Créée il y a un an et neuf mois, la Fevao, Fédération des viandes AOP (1) (appellation d’origine protégée) de France, réunit des éleveurs qui partagent une même passion pour leur race, leur territoire et leur savoir-faire ancestraux. Fiers de leur culture, ils affichent une même résistance aux modes et aux normes venues d’en haut.

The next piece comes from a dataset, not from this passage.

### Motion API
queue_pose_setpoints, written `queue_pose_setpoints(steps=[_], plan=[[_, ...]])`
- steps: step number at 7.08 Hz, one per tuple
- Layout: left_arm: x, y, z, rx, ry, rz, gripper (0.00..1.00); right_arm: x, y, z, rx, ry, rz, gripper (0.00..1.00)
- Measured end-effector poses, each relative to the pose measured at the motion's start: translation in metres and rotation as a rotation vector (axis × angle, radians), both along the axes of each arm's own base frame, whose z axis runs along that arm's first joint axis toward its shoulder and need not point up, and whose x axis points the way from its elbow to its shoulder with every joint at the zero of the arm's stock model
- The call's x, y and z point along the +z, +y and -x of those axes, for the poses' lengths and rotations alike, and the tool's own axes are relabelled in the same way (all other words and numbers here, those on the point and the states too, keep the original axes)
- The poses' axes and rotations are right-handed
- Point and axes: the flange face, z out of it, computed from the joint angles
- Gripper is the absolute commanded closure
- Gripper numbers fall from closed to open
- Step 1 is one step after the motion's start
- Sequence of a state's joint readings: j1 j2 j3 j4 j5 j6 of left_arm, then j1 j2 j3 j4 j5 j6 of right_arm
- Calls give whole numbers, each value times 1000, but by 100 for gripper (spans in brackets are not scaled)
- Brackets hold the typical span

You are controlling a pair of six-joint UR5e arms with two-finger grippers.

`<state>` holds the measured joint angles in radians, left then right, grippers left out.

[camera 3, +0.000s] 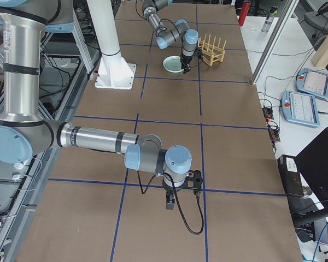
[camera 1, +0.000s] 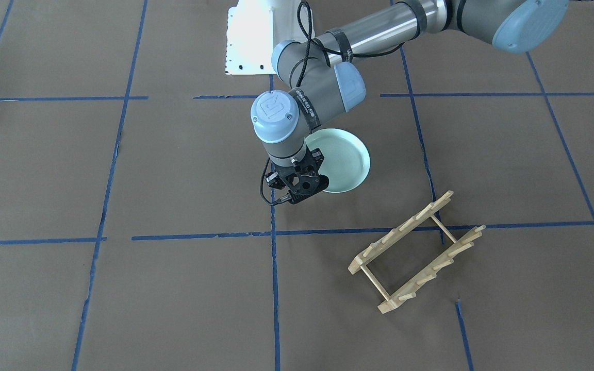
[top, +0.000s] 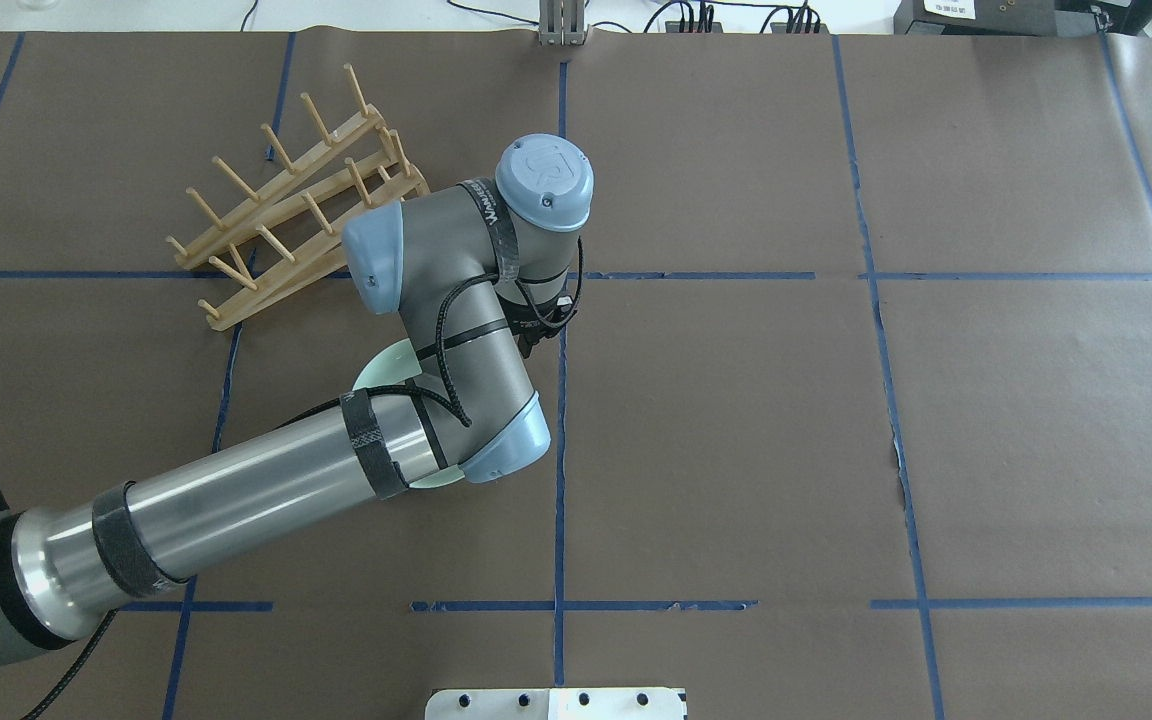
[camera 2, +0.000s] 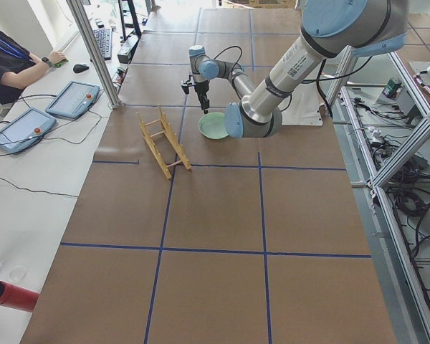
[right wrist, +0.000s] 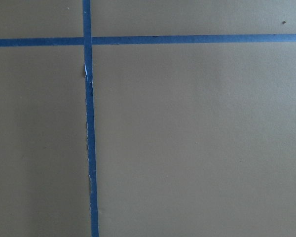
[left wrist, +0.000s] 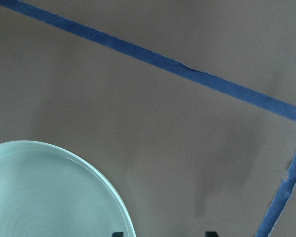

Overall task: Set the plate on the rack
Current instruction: 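Reach the left gripper down to the rim of the pale green plate, then grip the plate rim with the left gripper and lift it upright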

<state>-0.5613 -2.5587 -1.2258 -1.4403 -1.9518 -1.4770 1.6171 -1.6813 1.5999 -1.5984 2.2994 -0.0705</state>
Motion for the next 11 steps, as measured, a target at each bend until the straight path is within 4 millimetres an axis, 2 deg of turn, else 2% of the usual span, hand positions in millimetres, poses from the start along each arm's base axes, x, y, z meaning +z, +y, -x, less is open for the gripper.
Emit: queue_pose_setpoints(steps=[1, 2, 3, 4, 6, 8, 9, 10, 11], plan=[[6, 3, -1, 4, -5, 3, 55, 0, 0, 0, 0, 0, 0, 0], [10, 4, 0, 7, -7, 4, 62, 0, 0, 0, 1, 0, 0, 0], [11, 6, 2, 10, -3, 2, 90, 0, 0, 0, 1, 0, 0, 0], [13, 7, 3, 12, -2, 3, 100, 0, 0, 0, 0, 0, 0, 0], [17, 10, 4, 22, 8, 28, 100, 0, 0, 0, 0, 0, 0, 0], [-1, 15, 13, 38, 59, 48, 100, 0, 0, 0, 0, 0, 0, 0], [-25, 11, 35, 34, 118, 43, 100, 0, 0, 0, 0, 0, 1, 0], [-56, 1, 69, 26, 201, 39, 100, 0, 0, 0, 0, 0, 1, 0], [-88, -14, 116, 3, 295, 28, 100, 0, 0, 0, 1, 0, 0, 0]])
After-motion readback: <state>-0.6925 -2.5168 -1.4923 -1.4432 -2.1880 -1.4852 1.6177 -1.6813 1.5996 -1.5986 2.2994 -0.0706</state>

Ne pas empiler les certifications

Ils ne veulent pas se laisser entraîner vers des logiques, telles que la HVE (haute valeur environnementale) plus adaptées, selon eux, au monde végétal ou « poussées par les industriels ».

Plutôt que de rajouter à leur AOP, des certifications supplémentaires (HVE ou bio) comme le souhaitait initialement le ministère d’Agriculture, ils ont saisi la proposition de l’Inao (Institut national de l’origine et de la qualité) d’étoffer leurs cahiers des charges avec des mesures spécifiques.

« Outre le maintien d’un seul plan de contrôle pour les producteurs, l’avantage de cette démarche est ne pas rajouter de la confusion supplémentaire pour les consommateurs déjà perdus dans un brouillard de signes de qualité et de labels », pointe Michel Oçafrain, le président de la Fevao et responsable de l’ODG, organisme de défense et de gestion du jambon Kintoa AOP.

Des liens forts entre les viandes AOP et leurs territoires

« Basé sur le lien entre l’homme, l’animal et son territoire, le concept d’appellation d’origine protégée est construit sur les notions même de durabilité », poursuit-il. Il estime en effet que « grâce à la valeur ajoutée apportée au produit » les viandes AOP favorisent « le maintien d’exploitations à taille humaine, des circuits de proximité avec des temps de transport limités et des pratiques vertueuses qui vont dans le sens de la préservation de l’environnement, du bien-être animal et des attentes sociétales ».

Pour appuyer ses propos, il précise que « la sauvegarde des races locales » est « l’un des points forts » de leurs cahiers des charges. De plus, il juge que ma variété d’espèces florales des prairies permanentes est entretenue « par des chargements limités à l’hectare » qui favorisent ainsi la biodiversité de ses systèmes d’élevage. « Le maintien des haies contribue à pérenniser et à réguler la ressource en eau, etc. », insiste le président de la Fevao.

Des pistes d’amélioration à explorer

Certains aspects, encore insuffisamment présents, pourraient faire l’objet de mesures spécifiques. « Alors que les volailles AOP de Bresse sont déjà élevées sans antibiotiques (2), précise notamment Pierre-Emmanuel Forest, trésorier de la Fevao, l’utilisation de vermifuges phytothérapiques au lieu de molécules chimiques, pourraient être préconisés. »

Pour identifier le travail à réaliser, la Fevao a demandé à une étudiante ingénieure de l’ESA d’Angers de passer au crible les contenus des onze cahiers des charges des AOP carnées. Ses conclusions ont été débattues le 10 septembre 2021 à Saint-Christophe-en-Brionnais (Saône-et-Loire) lors de quatre ateliers (Bien-être de l’environnement, des Femmes et des Hommes, de l’animal, et des territoires, valorisation patrimoniale) organisés à l’occasion de l’assemblée générale de la Fevao.

Anne Bréhier

(1) Les AOP carnées représentent une production de 4 600 tonnes de viande toutes espèces confondues produites dans 770 exploitations réparties sur 29 départements avec chiffre d’affaires de 30 millions d’euros en 2020.

(2) Sauf en cas d’accident sanitaire particulier.